2001. Grande avancée. La loi Taubira tendant à la reconnaissance des traites et des esclavages comme crimes contre l’humanité est votée. Peu après, le Comité pour la mémoire de l’esclavage (CPME) est institué. Dès 2005, il réalise un inventaire relatif à la traite négrière, l’histoire de l’esclavage et ses abolitions. Et ce, sous la présidence de Françoise Vergès, jusqu’en 2012. Depuis 2006, la France célèbre la journée de la commemoration de l’esclavage. Top 10 des objets les plus emblématiques des horreurs perpétrées.
Par Marion Bordier
1- Le Couteau
Du XVIème au XIXème siècle, l’Europe a besoin de main-d’œuvre dans ses colonies. Elle déporte alors vers les Caraïbes et les Amériques des millions d’Africains. Beaucoup perdent la vie dans les entrepôts, d’autres lors de la traversée ; décimés par les famines, les maladies. Dans les mines et les plantations, l’esclave est déshumanisé. Il appartient à son maitre qui a sur lui droit de vie et de mort.

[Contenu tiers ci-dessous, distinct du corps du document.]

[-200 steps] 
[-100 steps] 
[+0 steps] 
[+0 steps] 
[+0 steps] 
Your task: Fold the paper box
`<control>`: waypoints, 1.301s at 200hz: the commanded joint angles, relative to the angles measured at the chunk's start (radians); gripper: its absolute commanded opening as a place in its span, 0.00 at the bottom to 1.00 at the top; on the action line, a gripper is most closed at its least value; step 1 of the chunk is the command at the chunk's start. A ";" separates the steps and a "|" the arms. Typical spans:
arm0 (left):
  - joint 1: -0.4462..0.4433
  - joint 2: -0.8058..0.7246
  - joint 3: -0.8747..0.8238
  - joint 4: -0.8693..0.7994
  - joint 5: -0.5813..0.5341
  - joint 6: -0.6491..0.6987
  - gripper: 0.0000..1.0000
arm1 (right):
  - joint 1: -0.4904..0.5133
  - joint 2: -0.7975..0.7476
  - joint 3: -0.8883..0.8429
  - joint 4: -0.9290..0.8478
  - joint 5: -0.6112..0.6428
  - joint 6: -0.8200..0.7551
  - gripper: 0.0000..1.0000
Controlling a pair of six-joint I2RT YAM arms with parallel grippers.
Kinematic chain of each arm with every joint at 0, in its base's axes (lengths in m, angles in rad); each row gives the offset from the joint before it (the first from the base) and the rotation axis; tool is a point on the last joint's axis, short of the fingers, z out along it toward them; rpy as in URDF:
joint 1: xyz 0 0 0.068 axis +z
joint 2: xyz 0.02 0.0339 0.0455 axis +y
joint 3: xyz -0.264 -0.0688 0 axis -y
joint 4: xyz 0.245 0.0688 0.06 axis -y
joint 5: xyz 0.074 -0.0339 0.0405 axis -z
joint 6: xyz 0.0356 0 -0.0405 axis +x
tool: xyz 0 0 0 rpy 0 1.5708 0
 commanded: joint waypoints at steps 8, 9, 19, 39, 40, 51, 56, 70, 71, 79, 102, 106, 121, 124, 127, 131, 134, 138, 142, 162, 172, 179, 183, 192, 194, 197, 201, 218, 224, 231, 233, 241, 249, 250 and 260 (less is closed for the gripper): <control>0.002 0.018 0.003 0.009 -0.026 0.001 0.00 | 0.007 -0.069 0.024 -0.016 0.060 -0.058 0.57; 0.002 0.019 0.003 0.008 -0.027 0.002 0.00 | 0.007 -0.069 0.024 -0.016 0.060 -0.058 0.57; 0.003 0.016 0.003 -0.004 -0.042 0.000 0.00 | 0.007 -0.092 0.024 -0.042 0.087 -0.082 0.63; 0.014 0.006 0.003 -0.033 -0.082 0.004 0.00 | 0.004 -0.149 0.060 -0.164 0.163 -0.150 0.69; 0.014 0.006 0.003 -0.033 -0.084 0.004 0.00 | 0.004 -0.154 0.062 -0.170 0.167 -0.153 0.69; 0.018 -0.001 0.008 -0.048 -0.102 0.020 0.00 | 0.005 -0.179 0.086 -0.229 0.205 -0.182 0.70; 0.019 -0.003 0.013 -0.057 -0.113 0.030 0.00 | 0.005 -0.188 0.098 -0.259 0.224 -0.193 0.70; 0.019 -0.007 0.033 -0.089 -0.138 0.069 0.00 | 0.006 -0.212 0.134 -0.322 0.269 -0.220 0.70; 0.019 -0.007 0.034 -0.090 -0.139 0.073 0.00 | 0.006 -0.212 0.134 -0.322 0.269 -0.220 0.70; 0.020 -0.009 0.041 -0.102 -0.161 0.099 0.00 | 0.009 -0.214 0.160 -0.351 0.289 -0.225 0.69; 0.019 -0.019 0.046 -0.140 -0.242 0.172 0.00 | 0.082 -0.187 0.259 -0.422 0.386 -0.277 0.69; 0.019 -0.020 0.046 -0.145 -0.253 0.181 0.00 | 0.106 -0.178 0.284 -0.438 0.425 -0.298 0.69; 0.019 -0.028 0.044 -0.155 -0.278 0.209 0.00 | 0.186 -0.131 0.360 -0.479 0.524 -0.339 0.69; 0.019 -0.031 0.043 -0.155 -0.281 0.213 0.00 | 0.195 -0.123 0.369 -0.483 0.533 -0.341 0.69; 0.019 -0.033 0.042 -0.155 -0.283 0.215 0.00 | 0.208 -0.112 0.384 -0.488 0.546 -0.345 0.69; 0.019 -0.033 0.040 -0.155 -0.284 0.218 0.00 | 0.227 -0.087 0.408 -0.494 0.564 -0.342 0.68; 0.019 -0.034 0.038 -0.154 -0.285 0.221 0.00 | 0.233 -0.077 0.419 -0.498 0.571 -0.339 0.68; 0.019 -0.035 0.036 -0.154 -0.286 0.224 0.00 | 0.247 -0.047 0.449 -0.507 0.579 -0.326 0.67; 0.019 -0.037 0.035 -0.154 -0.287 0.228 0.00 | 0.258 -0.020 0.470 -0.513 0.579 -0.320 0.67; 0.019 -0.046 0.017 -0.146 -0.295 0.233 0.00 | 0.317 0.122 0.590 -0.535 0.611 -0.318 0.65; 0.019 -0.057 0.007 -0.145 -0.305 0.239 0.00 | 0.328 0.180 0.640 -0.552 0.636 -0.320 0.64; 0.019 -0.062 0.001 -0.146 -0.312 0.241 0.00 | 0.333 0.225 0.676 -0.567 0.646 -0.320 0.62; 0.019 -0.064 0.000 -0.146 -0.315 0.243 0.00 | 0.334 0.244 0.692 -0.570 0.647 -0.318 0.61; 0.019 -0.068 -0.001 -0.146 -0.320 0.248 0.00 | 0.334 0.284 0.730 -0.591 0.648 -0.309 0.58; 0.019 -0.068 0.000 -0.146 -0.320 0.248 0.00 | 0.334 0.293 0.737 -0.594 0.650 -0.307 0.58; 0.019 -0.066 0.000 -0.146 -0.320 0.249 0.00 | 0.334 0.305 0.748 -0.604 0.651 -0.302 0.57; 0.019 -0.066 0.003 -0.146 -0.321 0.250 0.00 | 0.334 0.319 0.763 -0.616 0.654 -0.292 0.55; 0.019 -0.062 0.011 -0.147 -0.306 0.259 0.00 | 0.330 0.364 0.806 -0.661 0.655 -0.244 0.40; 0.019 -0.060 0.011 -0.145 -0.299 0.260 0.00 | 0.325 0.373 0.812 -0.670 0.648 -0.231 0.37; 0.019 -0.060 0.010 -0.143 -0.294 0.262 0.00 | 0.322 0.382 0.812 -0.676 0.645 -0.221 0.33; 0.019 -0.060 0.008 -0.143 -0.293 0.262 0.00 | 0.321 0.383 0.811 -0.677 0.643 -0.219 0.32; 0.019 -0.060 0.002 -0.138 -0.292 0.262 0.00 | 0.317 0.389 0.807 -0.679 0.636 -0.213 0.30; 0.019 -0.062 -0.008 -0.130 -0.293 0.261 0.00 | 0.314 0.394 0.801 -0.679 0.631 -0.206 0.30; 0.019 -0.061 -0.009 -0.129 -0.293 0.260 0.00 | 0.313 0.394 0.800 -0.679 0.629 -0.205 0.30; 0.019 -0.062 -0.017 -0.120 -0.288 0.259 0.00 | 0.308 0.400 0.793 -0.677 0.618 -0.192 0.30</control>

Le Code noir promulgué en France en 1685 par Louis XIV régit la vie des esclaves dans les îles françaises. Il leur donne un statut civil d’exception par rapport au droit « français ». Il accorde aux maîtres un pouvoir disciplinaire et policier incluant des châtiments corporels. Ces derniers doivent baptiser et instruire dans la religion catholique, apostolique (mélange de catholiques, anglicans, orthodoxes et protestants) et romaine tous leurs esclaves. Les « non libres » ont le droit de s’unir entre eux mais les naissances hors mariage d’une esclave et d’un homme libre interdits. Ils peuvent racheter leur liberté en constituant un pécule (des économies). Cependant, les esclavagistes les terrorisent pour éviter toute rébellion. Ce couteau en est la preuve.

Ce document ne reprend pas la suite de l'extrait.